As we entered new markets, we made the difficult but necessary decision to exit those with lower profits. No line of business or product offering was left untouched as we undertook this reevaluation. On more than one occasion, we came to the difficult conclusion that certain products and lines of business should be eliminated or de-prioritized if they could not generate sufficient cash flow. In some cases, the products were too mature in their space to provide sufficient cash flows to justify the same level of investment as other opportunities. For example, we reviewed several types of agent programs which sold primarily small business products and determined that this portion of the market could not be efficiently served by a “feet on the street” sales force, given the levels of customer spending involved.

We decided to de-emphasize these programs as a result, and have shifted our focus to a joint marketing effort for small business, called Business Connect, which utilizes alternative distribution models for acquisition and also leverages combined billing, similar to the consumer Neighborhood product.

While “harvest” decisions such as the one we made regarding certain small business and agent programs were difficult, they were critically important to our ability to fund growth initiatives like local service.

And, in other areas, we made the decision to realign the business models of various business units in order to make them more profitable from a cash flow perspective. For example, we made a conscious decision to lose the revenue associated with some wholesale contracts, rather than sell capacity at a cash loss as many of our financially unstable competitors were doing.

As part of this process, we re-evaluated our marketing channels as well. In a competitive industry environment where large investments to generate new revenue opportunities are not an option, MCI leveraged existing marketing channels to grow its customer base, enhance customer retention and expand our product offerings.

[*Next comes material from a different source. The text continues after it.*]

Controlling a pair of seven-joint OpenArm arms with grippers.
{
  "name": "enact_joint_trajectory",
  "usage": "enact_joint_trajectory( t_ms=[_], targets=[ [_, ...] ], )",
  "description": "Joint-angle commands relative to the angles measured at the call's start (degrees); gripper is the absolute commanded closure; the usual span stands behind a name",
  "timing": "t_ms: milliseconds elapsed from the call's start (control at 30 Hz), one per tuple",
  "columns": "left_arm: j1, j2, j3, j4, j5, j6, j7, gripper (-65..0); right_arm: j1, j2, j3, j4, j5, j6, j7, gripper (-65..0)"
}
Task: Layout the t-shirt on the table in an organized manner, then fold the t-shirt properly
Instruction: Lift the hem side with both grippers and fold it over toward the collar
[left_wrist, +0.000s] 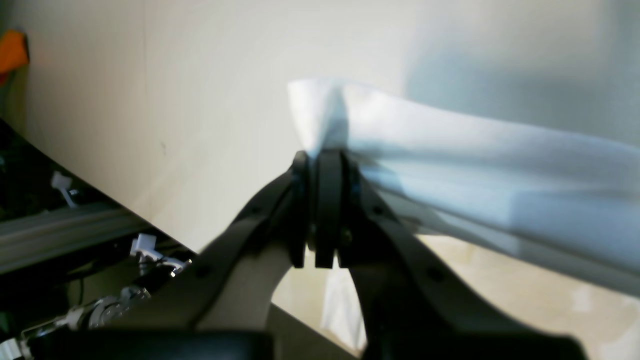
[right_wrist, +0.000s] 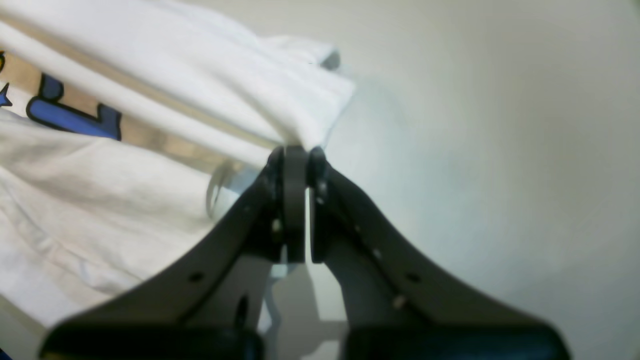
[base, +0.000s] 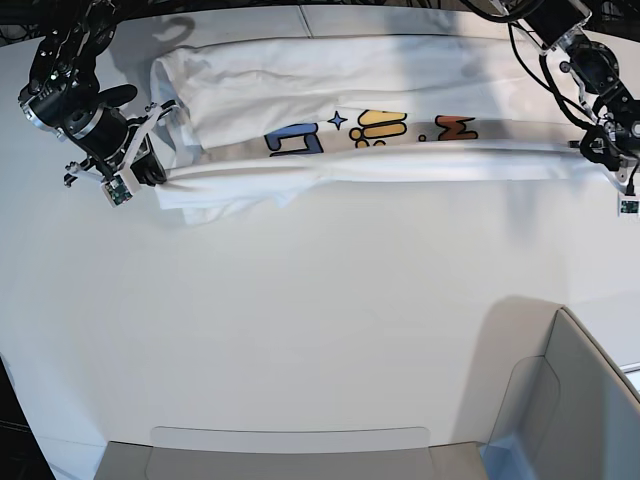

Again, the best example is our drive to enter the residential local service market and even create new markets, such as the any-distance market we recently created with the launch of The Neighborhood.

Through our telemarketing channel, traditionally used for selling long-distance service, we were also able to quickly reconfigure to begin selling our new local service offering to our existing long-distance customer base as well as new customers.

The Future

The past year demonstrated to us that creating a fiscally strong and responsible organization requires more than just managing and reducing costs. As we learned, achieving maximum cost reduction and cost control cannot realistically occur without a sweeping reevaluation and reengineering of our business. Although it was a challenge, it has provided rewards to our shareholders and will continue to do so for years to come.



Victoria Harker, CFO of MCI, manages all financial planning, business development and analysis functions as well as information technology and operations. Since October 1998 her team has worked to ensure that the financial targets for the residential, small business, Internet, wholesale and specialty markets are achieved in both local and long distance services. Harker will be speaking at the Billing World 2002 show, which takes place June 18-20 in Baltimore, Md.